TensorFlow.js is a powerful tool for machine learning in JavaScript. In this post, we'll show you how to use TensorFlow.js with databases in Node.js.
Before we get started, we need to set up our environment. We'll need to install Node.js and the TensorFlow.js Node.js API.
You can install Node.js from the Node.js website.
Once you have Node.js installed, you can install the TensorFlow.js Node.js API with the following command:
npm install @tensorflow/tfjs-node
Now that we have our environment set up, we can start working with databases.
We'll use the sqlite3 Node.js module to connect to an SQLite database. SQLite is a lightweight database that doesn't require a separate server.
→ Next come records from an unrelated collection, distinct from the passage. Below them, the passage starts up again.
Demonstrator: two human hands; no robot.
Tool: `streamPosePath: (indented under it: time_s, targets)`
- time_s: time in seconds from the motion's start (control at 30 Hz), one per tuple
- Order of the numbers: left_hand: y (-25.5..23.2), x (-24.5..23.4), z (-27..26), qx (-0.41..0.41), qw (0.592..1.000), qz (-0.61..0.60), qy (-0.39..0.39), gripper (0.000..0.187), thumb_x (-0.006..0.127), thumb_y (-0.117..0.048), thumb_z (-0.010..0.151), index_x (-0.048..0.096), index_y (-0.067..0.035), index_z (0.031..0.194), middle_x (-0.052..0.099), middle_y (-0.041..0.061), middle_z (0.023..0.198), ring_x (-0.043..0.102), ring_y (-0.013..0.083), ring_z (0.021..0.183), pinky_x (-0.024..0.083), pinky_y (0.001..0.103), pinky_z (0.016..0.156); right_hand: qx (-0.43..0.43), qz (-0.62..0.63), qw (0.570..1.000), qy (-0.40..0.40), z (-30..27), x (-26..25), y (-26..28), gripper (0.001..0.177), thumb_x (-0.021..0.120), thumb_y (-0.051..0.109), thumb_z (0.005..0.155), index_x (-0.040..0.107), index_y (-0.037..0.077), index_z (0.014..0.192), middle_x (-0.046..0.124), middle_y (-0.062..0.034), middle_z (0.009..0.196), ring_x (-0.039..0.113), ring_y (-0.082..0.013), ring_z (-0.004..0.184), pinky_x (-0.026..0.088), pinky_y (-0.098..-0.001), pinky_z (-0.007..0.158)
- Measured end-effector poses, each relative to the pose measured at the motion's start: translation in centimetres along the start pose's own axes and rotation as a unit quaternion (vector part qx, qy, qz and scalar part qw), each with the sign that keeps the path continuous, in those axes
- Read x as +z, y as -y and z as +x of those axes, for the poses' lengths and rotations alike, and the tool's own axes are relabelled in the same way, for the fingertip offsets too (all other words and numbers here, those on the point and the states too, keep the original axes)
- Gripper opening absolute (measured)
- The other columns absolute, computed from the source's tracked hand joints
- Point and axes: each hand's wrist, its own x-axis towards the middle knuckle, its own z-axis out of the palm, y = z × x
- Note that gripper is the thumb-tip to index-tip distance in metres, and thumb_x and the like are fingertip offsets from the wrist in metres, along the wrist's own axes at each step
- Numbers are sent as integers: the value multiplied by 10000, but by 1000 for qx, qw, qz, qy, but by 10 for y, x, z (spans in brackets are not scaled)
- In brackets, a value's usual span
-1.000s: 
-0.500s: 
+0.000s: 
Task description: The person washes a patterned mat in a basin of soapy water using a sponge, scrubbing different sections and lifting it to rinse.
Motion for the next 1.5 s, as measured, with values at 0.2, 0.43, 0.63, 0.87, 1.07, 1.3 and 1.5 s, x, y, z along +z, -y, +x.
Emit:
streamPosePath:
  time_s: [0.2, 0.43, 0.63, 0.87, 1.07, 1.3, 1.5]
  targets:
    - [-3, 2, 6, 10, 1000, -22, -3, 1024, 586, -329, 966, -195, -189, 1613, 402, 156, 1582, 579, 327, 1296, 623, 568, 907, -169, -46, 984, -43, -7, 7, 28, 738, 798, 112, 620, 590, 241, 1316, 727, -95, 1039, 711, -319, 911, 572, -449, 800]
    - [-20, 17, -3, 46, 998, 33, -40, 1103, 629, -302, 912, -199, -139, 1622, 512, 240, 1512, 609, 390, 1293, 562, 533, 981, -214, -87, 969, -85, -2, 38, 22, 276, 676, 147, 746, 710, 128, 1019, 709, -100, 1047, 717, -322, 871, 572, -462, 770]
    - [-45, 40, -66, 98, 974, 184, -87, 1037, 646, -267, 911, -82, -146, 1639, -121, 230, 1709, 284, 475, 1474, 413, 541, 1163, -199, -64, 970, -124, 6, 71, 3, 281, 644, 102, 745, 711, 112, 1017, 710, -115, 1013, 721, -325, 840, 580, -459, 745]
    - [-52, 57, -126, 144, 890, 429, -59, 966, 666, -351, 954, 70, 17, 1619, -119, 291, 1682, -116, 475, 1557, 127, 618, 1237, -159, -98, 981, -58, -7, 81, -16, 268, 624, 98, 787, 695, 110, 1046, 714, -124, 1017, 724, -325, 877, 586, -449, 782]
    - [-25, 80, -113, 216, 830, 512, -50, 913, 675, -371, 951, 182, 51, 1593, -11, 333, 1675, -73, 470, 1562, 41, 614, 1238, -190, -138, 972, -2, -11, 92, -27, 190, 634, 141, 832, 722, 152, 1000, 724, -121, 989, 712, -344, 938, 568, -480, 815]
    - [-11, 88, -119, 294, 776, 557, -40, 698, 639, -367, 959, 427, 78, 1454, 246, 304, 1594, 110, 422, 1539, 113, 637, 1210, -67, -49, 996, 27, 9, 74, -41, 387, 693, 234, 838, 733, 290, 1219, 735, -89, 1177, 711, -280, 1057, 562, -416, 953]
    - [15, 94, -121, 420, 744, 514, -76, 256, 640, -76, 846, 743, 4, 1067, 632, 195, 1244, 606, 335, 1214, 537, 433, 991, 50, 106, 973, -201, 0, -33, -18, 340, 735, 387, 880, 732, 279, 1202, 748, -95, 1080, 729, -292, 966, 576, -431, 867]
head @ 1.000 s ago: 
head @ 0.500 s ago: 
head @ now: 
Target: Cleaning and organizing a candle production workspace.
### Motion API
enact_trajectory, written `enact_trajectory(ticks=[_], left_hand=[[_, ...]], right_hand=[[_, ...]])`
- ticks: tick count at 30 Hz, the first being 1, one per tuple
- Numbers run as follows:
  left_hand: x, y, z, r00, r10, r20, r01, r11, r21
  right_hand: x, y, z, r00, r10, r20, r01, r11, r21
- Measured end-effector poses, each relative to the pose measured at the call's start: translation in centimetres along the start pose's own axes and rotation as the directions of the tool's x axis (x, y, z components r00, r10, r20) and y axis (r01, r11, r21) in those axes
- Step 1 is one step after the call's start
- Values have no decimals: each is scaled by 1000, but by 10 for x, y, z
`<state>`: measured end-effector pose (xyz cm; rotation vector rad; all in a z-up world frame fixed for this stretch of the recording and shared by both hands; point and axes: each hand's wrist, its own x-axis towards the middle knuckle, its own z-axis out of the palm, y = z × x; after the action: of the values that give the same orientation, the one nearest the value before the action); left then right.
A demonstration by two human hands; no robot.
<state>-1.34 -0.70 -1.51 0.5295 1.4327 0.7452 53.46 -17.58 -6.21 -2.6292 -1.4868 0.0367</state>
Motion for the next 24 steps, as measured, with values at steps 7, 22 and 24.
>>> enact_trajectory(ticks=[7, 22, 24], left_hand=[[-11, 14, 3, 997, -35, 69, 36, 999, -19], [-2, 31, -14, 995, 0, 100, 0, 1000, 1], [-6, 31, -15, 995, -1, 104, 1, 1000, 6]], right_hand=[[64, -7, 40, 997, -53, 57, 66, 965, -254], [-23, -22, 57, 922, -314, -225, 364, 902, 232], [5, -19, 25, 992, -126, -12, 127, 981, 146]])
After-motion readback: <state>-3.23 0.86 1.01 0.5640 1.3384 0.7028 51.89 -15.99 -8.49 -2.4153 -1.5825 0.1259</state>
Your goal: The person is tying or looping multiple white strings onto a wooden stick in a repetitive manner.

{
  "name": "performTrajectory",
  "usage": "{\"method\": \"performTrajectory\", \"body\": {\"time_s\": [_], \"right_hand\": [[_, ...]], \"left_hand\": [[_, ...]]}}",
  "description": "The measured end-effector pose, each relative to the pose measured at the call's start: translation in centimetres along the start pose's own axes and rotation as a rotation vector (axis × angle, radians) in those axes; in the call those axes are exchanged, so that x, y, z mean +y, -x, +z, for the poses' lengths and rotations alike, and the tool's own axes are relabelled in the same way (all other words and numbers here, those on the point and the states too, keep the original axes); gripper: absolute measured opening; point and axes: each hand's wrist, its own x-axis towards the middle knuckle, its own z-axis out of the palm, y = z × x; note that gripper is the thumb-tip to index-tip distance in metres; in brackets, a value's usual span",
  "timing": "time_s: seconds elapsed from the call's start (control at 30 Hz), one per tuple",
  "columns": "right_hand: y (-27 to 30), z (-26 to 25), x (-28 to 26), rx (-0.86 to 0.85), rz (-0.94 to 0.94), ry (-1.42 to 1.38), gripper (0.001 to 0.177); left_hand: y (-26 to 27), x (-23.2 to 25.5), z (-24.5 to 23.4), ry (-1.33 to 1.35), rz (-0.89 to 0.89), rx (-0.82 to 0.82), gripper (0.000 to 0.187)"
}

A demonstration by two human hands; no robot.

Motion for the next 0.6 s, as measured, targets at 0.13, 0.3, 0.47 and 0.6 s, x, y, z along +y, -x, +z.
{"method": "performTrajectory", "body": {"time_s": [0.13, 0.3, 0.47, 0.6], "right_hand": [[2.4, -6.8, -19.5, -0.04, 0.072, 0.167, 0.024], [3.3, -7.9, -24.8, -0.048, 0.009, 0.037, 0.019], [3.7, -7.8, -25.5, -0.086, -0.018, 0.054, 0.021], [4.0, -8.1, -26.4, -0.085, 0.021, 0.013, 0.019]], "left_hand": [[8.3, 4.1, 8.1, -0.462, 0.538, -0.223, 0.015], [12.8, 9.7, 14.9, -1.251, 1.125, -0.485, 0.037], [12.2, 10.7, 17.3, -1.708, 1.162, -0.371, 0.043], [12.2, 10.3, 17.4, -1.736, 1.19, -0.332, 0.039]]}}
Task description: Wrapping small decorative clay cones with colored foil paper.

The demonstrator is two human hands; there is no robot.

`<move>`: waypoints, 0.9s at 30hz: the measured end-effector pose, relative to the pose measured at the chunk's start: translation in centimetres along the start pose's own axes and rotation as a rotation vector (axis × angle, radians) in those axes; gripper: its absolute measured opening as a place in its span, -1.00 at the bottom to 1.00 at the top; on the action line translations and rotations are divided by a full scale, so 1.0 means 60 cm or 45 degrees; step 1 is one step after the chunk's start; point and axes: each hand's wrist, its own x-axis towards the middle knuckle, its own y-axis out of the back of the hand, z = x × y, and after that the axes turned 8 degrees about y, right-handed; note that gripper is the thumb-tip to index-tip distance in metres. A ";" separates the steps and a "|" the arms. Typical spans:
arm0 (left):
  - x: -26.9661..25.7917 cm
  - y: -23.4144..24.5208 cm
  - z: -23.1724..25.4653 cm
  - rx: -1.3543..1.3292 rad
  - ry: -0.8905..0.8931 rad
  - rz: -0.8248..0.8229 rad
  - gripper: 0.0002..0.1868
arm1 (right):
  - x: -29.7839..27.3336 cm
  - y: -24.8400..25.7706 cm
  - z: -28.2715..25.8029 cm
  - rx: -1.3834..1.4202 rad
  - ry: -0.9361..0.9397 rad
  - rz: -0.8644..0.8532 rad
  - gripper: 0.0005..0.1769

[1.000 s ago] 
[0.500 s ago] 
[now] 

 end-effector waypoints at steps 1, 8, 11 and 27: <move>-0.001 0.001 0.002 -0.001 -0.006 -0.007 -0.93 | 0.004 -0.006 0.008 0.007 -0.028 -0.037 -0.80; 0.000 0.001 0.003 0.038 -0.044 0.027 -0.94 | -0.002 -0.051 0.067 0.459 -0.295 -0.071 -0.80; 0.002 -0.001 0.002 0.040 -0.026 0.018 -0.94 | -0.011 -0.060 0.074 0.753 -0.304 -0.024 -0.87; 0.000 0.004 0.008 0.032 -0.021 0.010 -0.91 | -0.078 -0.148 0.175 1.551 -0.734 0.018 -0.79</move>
First, we need to install the sqlite3 module:
npm install sqlite3
Next, we'll create a file called database.js
with the following contents:
const sqlite3 = require('sqlite3').verbose();
const db = new sqlite3.Database('./database.sqlite3');
db.serialize(() => {
// create a table
db.run('CREATE TABLE IF NOT EXISTS items (name, value)');
// insert some data
const stmt = db.prepare('INSERT INTO items VALUES (?, ?)');
for (let i = 0; i < 10; i++) {
stmt.run(`Item ${i}`, i);
}
stmt.finalize();
// query the data
db.each('SELECT * FROM items', (err, row) => {
console.log(row.name + ': ' + row.value);
});
});
db.close();
In this file, we're connecting to an SQLite database called database.sqlite3
. We're then creating a table called items
and inserting some data into it.
Finally, we're querying the data from the database and printing it to the console.
To run this file, you can use the following command:
node database.js
Now that we've seen how to connect to a database, let's take a look at how to use TensorFlow.js with databases.
We'll use the same database.js
file from the previous section. We'll just add a few lines of code to load the data from the database into a TensorFlow.js tf.data.Dataset
.
const sqlite3 = require('sqlite3').verbose();
const tf = require('@tensorflow/tfjs-node');
const db = new sqlite3.Database('./database.sqlite3');
db.serialize(() => {
// create a table
db.run('CREATE TABLE IF NOT EXISTS items (name, value)');
// insert some data
const stmt = db.prepare('INSERT INTO items VALUES (?, ?)');
for (let i = 0; i < 10; i++) {
stmt.run(`Item ${i}`, i);
}
stmt.finalize();
// query the data
const dataset = tf.data.Dataset.fromSqlQuery('SELECT * FROM items', db, (err, row) => {
return {
name: row.name,
value: row.value
};
});
// print the data
dataset.forEachAsync(item => {
console.log(item.name + ': ' + item.value);
});
});
db.close();
In this file, we're using the tf.data.Dataset.fromSqlQuery()
function to load the data from the database into a tf.data.Dataset
. We're then printing the data to the console.
To run this file, you can use the following command:
node database.js
In this post, we've seen how to use TensorFlow.js with databases in Node.js. We've seen how to connect to a database and how to use TensorFlow.js to load data from a database.